ABOUT THIS TASK: Write out the whole listing below exactly, skipping each picture.

DATA FOR THIS TASK:
Content starts

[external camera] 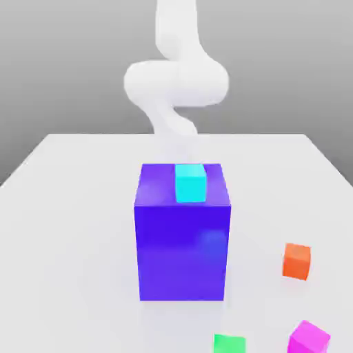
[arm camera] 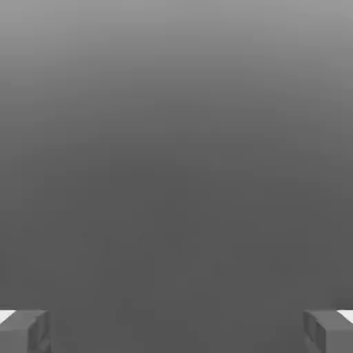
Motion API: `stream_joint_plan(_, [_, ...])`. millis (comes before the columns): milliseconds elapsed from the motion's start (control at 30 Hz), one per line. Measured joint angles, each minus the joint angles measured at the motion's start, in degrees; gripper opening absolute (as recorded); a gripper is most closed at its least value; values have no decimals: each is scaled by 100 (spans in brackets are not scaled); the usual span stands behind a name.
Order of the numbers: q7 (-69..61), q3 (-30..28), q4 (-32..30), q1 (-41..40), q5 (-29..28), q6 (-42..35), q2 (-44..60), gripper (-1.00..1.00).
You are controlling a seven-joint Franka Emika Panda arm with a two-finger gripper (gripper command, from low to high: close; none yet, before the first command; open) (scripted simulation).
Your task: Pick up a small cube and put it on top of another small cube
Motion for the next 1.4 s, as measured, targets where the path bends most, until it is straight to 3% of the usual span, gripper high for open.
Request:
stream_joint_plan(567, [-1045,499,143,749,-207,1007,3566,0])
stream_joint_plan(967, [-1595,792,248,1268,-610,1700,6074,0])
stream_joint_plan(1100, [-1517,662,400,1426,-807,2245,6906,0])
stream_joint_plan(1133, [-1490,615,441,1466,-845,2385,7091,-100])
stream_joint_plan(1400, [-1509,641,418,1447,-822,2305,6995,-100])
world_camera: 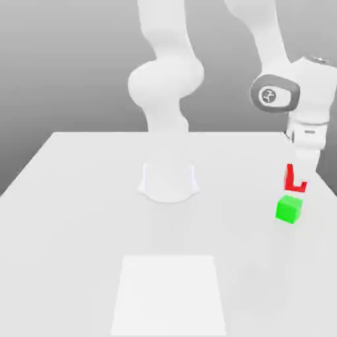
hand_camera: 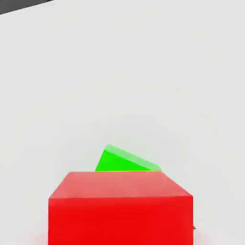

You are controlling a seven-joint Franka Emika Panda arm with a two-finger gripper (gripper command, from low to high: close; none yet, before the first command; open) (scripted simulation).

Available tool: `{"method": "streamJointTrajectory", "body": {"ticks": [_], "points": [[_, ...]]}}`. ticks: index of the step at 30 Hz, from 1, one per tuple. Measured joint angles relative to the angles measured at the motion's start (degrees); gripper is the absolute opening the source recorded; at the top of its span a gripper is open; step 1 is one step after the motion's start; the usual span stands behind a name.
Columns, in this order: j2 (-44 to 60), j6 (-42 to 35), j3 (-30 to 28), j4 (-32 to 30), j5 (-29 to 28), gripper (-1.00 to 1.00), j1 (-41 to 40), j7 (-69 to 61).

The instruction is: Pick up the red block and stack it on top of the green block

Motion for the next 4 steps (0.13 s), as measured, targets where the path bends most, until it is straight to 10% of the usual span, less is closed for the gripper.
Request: {"method": "streamJointTrajectory", "body": {"ticks": [1, 2, 4], "points": [[2.0, 1.9, -0.6, 0.1, -2.0, -1.0, 0.0, 1.4], [3.3, 3.1, -1.0, 0.1, -3.3, 1.0, 0.0, 2.4], [3.3, 3.1, -1.0, 0.1, -3.3, 1.0, 0.0, 2.4]]}}
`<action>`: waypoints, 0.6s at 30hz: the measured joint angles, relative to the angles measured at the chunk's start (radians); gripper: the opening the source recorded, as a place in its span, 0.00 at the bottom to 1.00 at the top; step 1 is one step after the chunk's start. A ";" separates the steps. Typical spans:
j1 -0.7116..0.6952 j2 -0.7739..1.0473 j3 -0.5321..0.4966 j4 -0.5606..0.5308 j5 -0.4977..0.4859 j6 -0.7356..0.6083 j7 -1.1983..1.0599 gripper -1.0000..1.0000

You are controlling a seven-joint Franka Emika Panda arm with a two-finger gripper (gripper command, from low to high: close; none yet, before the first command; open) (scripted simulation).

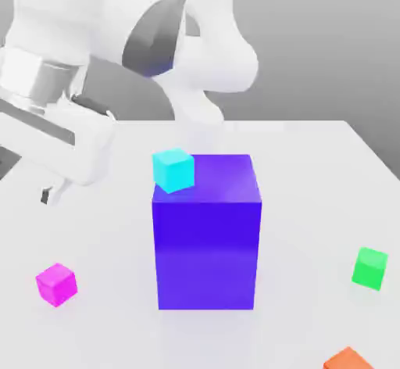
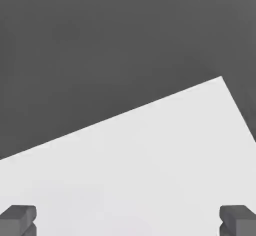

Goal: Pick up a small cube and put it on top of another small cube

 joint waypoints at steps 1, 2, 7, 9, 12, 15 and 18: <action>-0.010 0.022 -0.010 -0.008 0.003 0.013 -0.003 0.50; -0.025 0.044 -0.019 -0.017 0.009 0.027 -0.008 0.50; -0.083 0.146 -0.043 -0.062 0.079 0.104 -0.061 0.50; -0.106 0.182 -0.040 -0.081 0.128 0.135 -0.098 0.50; -0.141 0.230 -0.027 -0.111 0.233 0.183 -0.175 0.50; -0.188 0.272 0.009 -0.137 0.366 0.226 -0.273 0.50; -0.208 0.331 0.027 -0.131 0.410 0.279 -0.304 0.50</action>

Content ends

YOUR RESPONSE:
[external camera] 
[arm camera] 
Motion API: `stream_joint_plan(_, [_, ...])`. millis (comes before the columns): milliseconds elapsed from the motion's start (control at 30 Hz), one per line. Measured joint angles, each minus the joint angles measured at the motion's start, in degrees; gripper opening absolute (as recorded); a gripper is most closed at its least value; values have no decimals: each is scaled by 100 (spans in brackets are not scaled); the usual span stands behind a name.
Order of the numbers: q7 (-69..61), q3 (-30..28), q4 (-32..30), q1 (-41..40), q5 (-29..28), q6 (-42..35), q2 (-44..60), gripper (-1.00..1.00).
You are controlling a seven-joint Franka Emika Panda arm with a two-finger gripper (gripper command, from low to high: close; none yet, before the first command; open) (scripted simulation).
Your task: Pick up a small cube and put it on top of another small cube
Motion for the next 1.4 s, as measured, targets where the path bends most, until it is straight to 3% of the usual span, gripper high for open.
Request:
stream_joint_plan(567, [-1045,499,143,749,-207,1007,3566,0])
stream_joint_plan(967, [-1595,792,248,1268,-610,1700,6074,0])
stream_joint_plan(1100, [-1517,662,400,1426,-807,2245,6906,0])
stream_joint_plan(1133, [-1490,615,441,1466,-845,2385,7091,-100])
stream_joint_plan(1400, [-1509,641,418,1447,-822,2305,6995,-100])
world_camera: 
hand_camera: 

You are controlling a seven-joint Franka Emika Panda arm with a two-finger gripper (gripper command, from low to high: close; none yet, before the first command; open) (scripted simulation).

Available tool: `{"method": "streamJointTrajectory", "body": {"ticks": [_], "points": [[_, ...]]}}`. ticks: index of the step at 30 Hz, from 1, one per tuple. Measured joint angles relative to the angles measured at the motion's start (degrees); gripper is the absolute opening the source recorded; at the top of its span a gripper is open; step 1 is one step after the motion's start; the usual span stands behind a name.
Columns, in this order: j2 (-44 to 60), j6 (-42 to 35), j3 (-30 to 28), j4 (-32 to 30), j5 (-29 to 28), gripper (-1.00 to 1.00), j1 (-41 to 40), j7 (-69 to 61).

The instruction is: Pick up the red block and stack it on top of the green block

Motion for the next 4 steps (0.13 s), as measured, targets where the path bends most, until it is straight to 10% of the usual span, less is closed for the gripper.
Request: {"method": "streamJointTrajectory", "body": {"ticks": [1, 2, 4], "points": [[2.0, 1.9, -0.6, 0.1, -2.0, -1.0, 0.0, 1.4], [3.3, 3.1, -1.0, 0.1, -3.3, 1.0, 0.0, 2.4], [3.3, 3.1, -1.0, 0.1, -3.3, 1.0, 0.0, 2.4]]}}
`<action>`: waypoints, 0.6s at 30hz: the measured joint angles, relative to the angles measured at the chunk's start (radians); gripper: the opening the source recorded, as a place in its span, 0.00 at the bottom to 1.00 at the top; step 1 is one step after the chunk's start. A ";" separates the steps. Typical spans:
j1 -0.7116..0.6952 j2 -0.7739..1.0473 j3 -0.5321..0.4966 j4 -0.5606..0.5308 j5 -0.4977..0.4859 j6 -0.7356..0.6083 j7 -1.1983..1.0599 gripper -1.0000..1.0000

You are controlling a seven-joint Franka Emika Panda arm with a two-finger gripper (gripper command, from low to high: close; none yet, before the first command; open) (scripted simulation).


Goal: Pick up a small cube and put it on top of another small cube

 joint waypoints at steps 1, 2, 7, 9, 12, 15 and 18: <action>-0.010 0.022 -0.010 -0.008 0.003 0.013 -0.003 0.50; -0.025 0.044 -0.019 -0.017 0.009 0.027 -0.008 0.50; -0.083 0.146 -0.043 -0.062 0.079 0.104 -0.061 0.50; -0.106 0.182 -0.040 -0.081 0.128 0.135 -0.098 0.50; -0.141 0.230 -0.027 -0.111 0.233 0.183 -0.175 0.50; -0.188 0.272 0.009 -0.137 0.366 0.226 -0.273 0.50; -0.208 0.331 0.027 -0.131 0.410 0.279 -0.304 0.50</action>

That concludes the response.